* Instructions for the task
Give the number of lines in the data that contain "instance", and nothing more.
BEGIN Materials provided
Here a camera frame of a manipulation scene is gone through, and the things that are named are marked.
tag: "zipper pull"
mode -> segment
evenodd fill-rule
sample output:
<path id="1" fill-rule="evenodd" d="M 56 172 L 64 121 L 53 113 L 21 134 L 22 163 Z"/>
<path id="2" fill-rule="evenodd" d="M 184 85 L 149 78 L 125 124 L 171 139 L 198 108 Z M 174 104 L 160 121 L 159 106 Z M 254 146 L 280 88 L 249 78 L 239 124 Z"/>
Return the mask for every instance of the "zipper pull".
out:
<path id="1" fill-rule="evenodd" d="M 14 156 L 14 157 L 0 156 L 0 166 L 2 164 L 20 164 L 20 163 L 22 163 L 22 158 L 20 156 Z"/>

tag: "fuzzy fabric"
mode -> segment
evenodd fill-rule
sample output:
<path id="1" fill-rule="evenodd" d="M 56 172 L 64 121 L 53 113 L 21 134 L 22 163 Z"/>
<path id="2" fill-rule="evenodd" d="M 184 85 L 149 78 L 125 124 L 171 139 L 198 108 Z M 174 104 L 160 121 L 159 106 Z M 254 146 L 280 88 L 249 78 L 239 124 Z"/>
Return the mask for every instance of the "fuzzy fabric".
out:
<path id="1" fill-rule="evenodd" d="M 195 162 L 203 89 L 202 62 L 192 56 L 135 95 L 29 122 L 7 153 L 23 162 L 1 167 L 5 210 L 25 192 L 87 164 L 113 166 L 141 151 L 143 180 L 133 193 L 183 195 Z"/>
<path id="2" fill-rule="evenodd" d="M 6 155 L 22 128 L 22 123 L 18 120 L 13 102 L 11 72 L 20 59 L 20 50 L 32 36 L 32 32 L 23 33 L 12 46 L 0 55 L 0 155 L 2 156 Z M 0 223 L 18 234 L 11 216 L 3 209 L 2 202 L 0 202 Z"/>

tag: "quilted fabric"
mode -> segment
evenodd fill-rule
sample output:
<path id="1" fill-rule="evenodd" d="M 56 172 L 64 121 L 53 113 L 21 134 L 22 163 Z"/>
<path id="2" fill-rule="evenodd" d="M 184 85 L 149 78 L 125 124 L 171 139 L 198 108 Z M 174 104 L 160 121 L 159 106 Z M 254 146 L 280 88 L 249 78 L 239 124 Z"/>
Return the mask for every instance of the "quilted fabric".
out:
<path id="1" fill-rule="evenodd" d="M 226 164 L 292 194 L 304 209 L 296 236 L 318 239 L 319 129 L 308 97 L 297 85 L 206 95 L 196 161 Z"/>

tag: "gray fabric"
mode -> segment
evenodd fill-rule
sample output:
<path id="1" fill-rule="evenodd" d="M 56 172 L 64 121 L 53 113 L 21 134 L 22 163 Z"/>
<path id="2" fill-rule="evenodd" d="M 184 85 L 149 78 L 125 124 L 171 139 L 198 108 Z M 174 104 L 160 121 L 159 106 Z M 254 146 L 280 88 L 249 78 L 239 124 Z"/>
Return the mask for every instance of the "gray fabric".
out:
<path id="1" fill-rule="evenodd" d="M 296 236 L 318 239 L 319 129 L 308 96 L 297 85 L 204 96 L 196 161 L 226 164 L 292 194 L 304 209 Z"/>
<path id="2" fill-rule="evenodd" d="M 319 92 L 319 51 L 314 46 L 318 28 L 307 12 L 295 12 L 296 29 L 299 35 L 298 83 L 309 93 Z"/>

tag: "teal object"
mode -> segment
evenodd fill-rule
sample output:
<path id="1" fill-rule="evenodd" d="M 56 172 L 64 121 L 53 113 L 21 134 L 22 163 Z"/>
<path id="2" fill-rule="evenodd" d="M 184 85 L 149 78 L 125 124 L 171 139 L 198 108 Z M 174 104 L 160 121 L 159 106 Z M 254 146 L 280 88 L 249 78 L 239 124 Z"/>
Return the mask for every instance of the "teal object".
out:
END Materials provided
* Result of this exercise
5